Quanto à responsabilidade disciplinar. RUTE SARAIVA[6] e MIGUEL
RAIMUNDO[7] defenderam
que existiria responsabilidade disciplinar dos peritos. Em nossa opinião, o
regime actual não permite tal dedução. Do Decreto-Lei n.º 118/2013 e da Portaria
n.º 349-A/2013, de 29 de Novembro, não conseguimos extrair a permissão para a
ADENE responsabilizar disciplinarmente os peritos, apenas se prevendo a possibilidade
de suspensão do exercício da actividade de perito com a duração máxima de dois anos,
que cabe ao director-geral de Energia e Geologia (art. 8.º n.º 1 da Lei n.º
58/2013). O afastamento da responsabilidade disciplinar dos peritos deriva do
seu estatuto de independência. Assim, a aplicação de sanções disciplinares cabe
à associação pública profissional em que o perito esteja inscrito.
No que toca à responsabilidade objectiva do Estado. Como refere MIGUEL RAIMUNDO[8], os
danos provenientes do processo de certificação circunscrevem-se à relação
perito-proprietário, pelo que apenas poderá ocorrer a responsabilização do
perito ou, em certas circunstâncias, da ADENE.
Para além da responsabilidade
disciplinar e contra-ordenacional do perito, cabe analisar a responsabilidade
directa deste para com o proprietário do imóvel. MIGUEL RAIMUNDO[9] defende
uma responsabilidade contratual do
perito, já que existe uma relação contratual entre o perito e o proprietário do
imóvel.

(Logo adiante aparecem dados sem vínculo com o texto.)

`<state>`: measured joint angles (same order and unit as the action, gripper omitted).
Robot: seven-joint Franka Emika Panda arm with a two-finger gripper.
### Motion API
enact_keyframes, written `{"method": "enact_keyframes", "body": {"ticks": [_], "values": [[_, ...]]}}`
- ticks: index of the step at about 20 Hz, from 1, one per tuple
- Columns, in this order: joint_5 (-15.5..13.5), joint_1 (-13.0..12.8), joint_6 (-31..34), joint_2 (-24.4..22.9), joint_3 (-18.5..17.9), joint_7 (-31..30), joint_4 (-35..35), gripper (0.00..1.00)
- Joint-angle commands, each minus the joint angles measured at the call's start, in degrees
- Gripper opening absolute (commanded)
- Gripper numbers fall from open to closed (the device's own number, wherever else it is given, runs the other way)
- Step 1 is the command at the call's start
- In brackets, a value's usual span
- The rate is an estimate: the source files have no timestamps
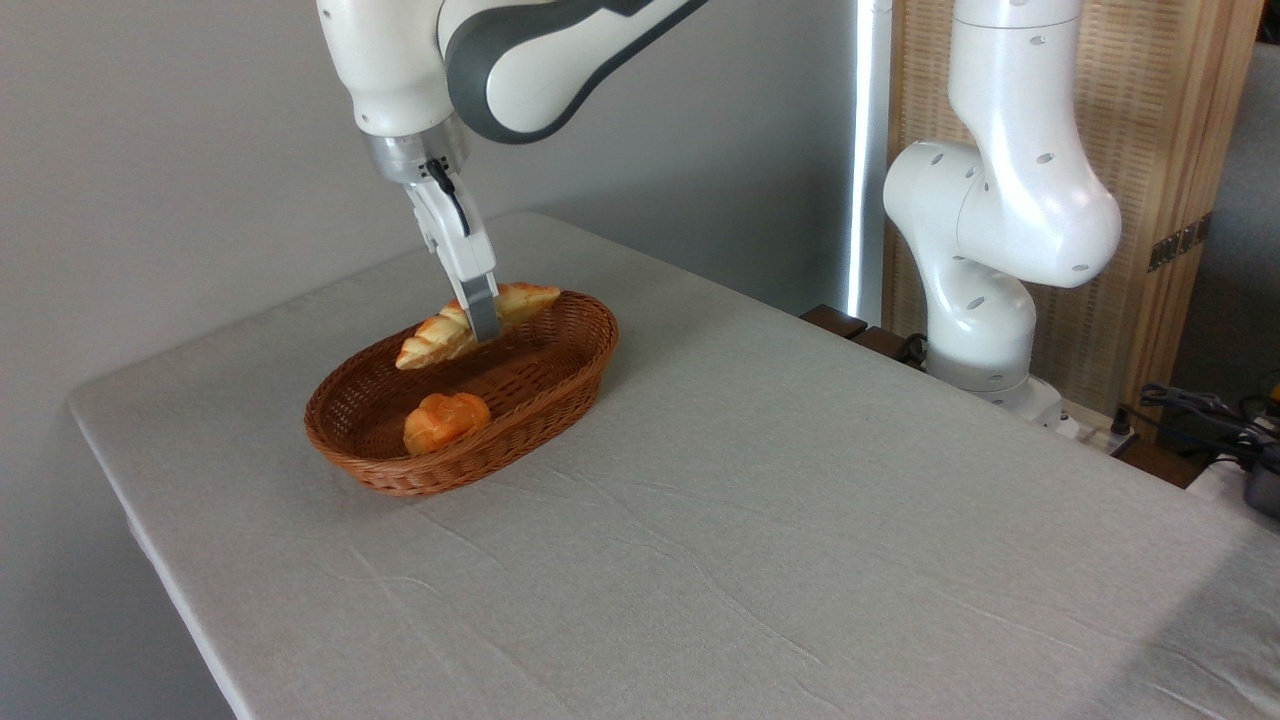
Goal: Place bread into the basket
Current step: 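Carry the braided roll over the woven basket, then lower the roll into the basket and open the gripper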
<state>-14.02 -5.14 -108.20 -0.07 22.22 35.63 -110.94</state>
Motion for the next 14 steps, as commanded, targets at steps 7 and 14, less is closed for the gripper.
{"method": "enact_keyframes", "body": {"ticks": [7, 14], "values": [[0.0, 0.7, 0.1, 0.9, -1.0, -0.1, 1.3, 1.0], [-0.1, 0.7, 1.4, -0.5, -8.8, -0.1, 5.7, 1.0]]}}
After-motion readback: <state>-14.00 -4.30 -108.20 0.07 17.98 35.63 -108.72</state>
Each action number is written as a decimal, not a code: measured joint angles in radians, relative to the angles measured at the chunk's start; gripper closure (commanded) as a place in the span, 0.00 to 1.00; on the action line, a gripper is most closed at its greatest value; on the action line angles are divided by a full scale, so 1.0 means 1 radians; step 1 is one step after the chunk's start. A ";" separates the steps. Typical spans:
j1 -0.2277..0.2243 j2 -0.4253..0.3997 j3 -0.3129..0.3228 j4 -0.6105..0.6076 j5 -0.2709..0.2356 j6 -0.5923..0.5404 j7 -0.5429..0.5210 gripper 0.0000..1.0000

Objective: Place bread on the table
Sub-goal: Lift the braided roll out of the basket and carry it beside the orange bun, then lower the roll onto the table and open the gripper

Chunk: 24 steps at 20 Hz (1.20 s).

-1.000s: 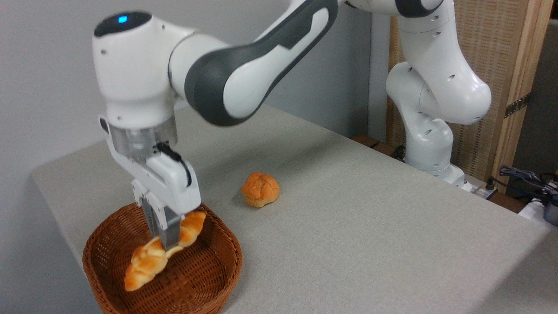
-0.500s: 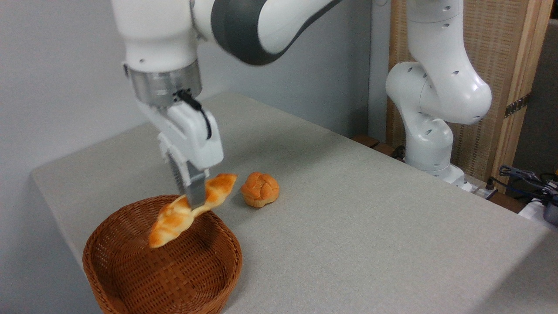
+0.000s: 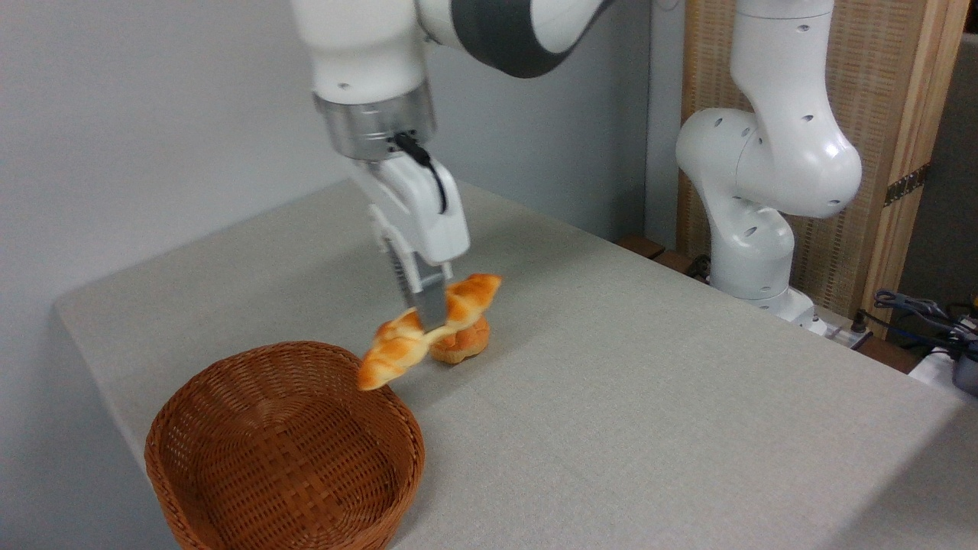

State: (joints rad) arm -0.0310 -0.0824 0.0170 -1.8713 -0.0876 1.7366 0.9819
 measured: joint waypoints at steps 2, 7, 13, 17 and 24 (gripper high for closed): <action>-0.002 -0.063 -0.002 -0.093 0.001 0.002 0.027 0.76; -0.004 -0.117 -0.003 -0.203 0.003 0.008 0.038 0.54; -0.006 -0.117 -0.004 -0.217 0.047 0.009 0.038 0.25; -0.005 -0.118 -0.004 -0.216 0.069 0.010 0.038 0.09; 0.004 -0.131 0.002 -0.216 0.095 0.009 0.038 0.00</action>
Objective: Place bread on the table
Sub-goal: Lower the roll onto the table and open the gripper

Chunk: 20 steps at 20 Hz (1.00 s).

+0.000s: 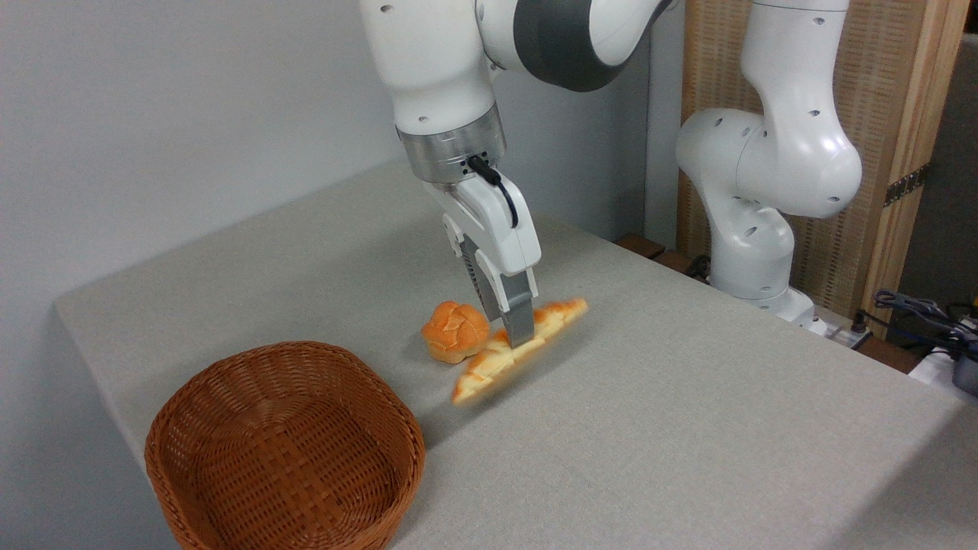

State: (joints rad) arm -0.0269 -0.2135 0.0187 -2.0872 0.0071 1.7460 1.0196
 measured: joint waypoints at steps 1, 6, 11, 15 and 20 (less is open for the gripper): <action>0.002 -0.002 0.001 0.000 0.000 -0.001 0.000 0.00; 0.005 -0.004 0.001 0.000 0.000 -0.001 0.000 0.00; 0.005 -0.004 0.001 0.000 0.000 -0.001 0.000 0.00; 0.006 -0.005 0.001 0.001 0.000 -0.001 0.000 0.00; 0.008 -0.008 0.000 0.070 0.000 -0.003 -0.028 0.00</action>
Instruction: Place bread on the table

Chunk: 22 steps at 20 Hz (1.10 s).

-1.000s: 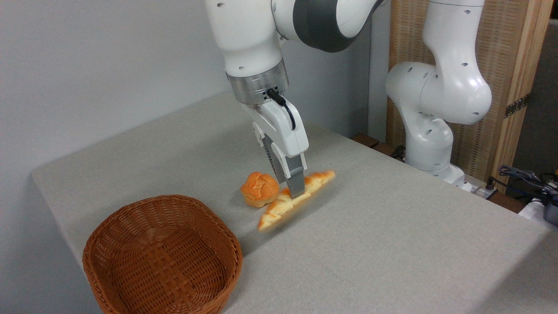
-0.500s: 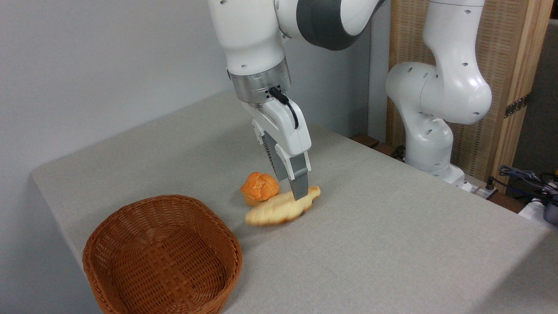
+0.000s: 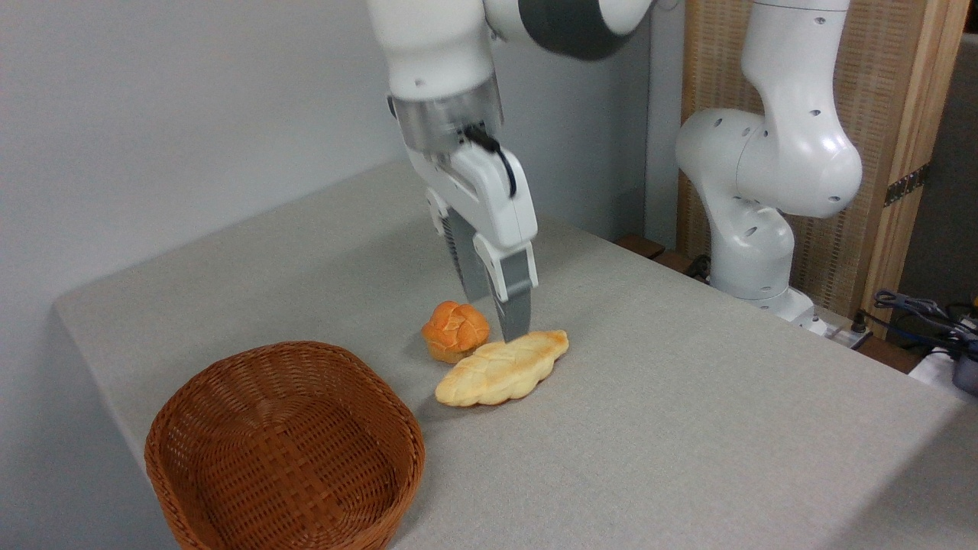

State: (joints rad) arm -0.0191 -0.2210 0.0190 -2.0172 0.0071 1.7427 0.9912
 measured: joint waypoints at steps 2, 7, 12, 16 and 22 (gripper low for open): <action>0.000 0.007 -0.004 0.054 -0.004 -0.033 -0.058 0.00; -0.008 0.106 -0.011 0.332 -0.060 -0.201 -0.189 0.00; -0.015 0.173 -0.011 0.437 -0.063 -0.222 -0.226 0.00; -0.023 0.196 -0.011 0.458 -0.059 -0.196 -0.234 0.00; -0.023 0.198 -0.010 0.452 -0.059 -0.124 -0.234 0.00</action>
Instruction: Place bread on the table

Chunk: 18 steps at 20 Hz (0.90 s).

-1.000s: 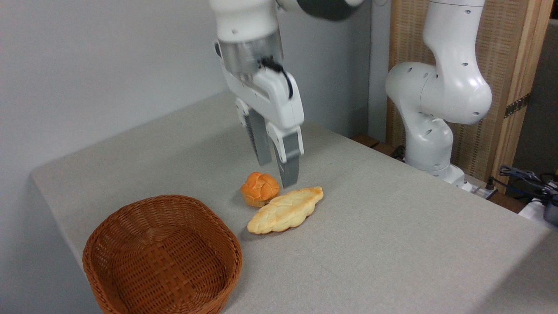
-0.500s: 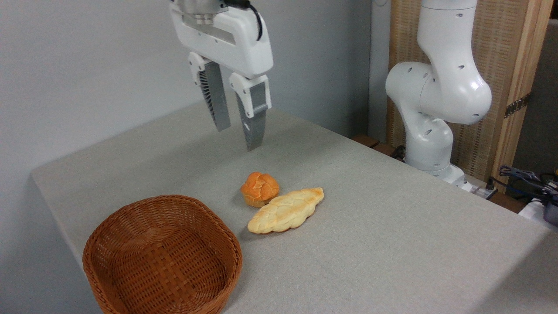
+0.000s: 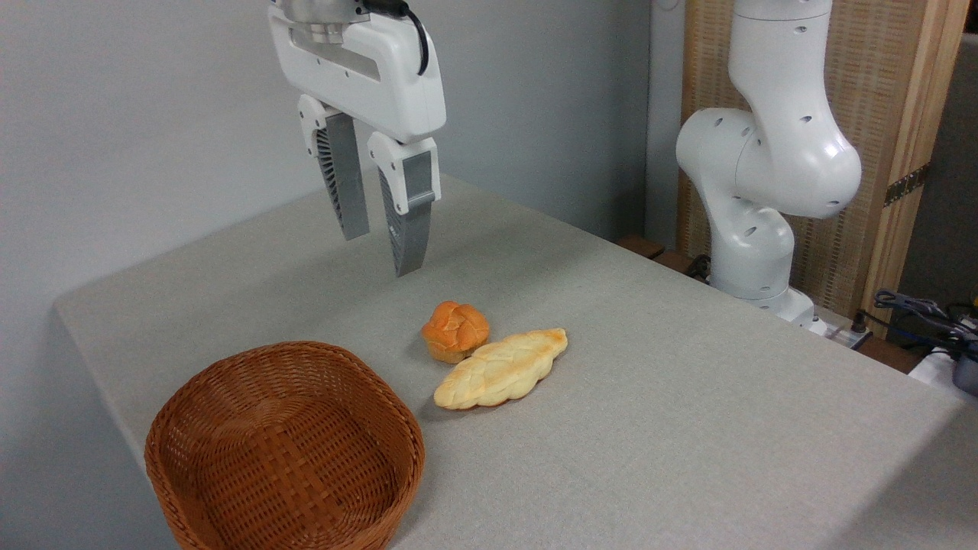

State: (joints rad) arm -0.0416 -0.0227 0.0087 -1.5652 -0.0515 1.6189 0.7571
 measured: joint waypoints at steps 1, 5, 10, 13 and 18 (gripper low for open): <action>0.000 0.000 0.000 -0.009 0.000 0.021 0.000 0.00; -0.001 0.000 0.000 -0.037 0.000 0.050 0.000 0.00; -0.005 -0.004 -0.003 -0.053 0.000 0.051 -0.001 0.00; -0.008 -0.004 -0.006 -0.055 0.000 0.040 -0.015 0.00; -0.009 -0.006 -0.009 -0.058 0.000 0.007 -0.021 0.00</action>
State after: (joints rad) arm -0.0504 -0.0283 -0.0005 -1.6235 -0.0515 1.6262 0.7360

O Autor afirma que o perito poderá ser responsabilizado pelos gastos
excessivos e não previstos de energia, assim como, pelos gastos com medidas de
redução do consumo aconselhadas pelo perito e que sejam desproporcionadas ou tecnicamente
desadequadas[10]. Da nossa parte, vemos
como possível a responsabilização pelos gastos com medidas de redução do
consumo aconselhadas pelo perito, já que consubstanciará um aconselhamento prejudicial
(art. 485.º n.º 2 do Código Civil). Contrariamente, consideramos que a
responsabilização pelos gastos excessivos e não previstos de energia será de
difícil aplicação prática. Em primeiro lugar, o SCE visa a redução de emissões
de gases com efeito de estufa, e não a diminuição de gastos energéticos para o proprietário
do imóvel. Por outro lado, haverá que contar com a necessidade de provar o nexo
de causalidade entre a omissão de informação no processo de certificação e os
gastos energéticos, o que dificilmente seria possível.
ADENE,
Decreto-Lei
n.º118/2013 Anotado, versão 0, 2013.
DIAS, José Eduardo Figueiredo,
A certificação e
a eficiência energéticas dos edifícios, in Temas de Direito da Energia,
Cadernos O Direito, n.º 3, 2008, pp. 139-162.
RAIMUNDO, Miguel Assis,
Eficiência
Energética, sector imobiliário e ambiente – algumas notas, in Actas do Colóquio
Ambiente & Energia, e-book, Lisboa, ICJP, 2011, pp. 179-205.
SARAIVA, Rute,
Qualificações
profissionais no âmbito do rendimento energético dos edifícios e da qualidade
do ar interior, in Revista da Faculdade de Direito da Universidade de Lisboa,
47, (1-2), 2006, pp. 111-154.
[1] Assim, Adene, Decreto-Lei
n.º118/2013, que dá como exemplo a informação relativa às componentes do
edifício ou sistemas técnicos, exigindo para tal que o perito ateste a adequabilidade
das mesmas à fracção.
[2] Raimundo, Miguel, ob. cit., pág. 191.
[3] Raimundo, Miguel, ob. cit., pág. 191.
[4] Raimundo, Miguel, ob. cit., pág. 197.
[5] http://www.adene.pt/sce/micro/peritos-qualificados.
[6] Saraiva, Rute, ob. cit., pág. 127.
[7] Raimundo, Miguel, ob. cit., pág. 193.
[8] Raimundo, Miguel, ob. cit., nota 47, pág. 195.
[9] Raimundo, Miguel, ob. cit., pág. 194.
[10] Raimundo, Miguel, ob. cit., pág. 194.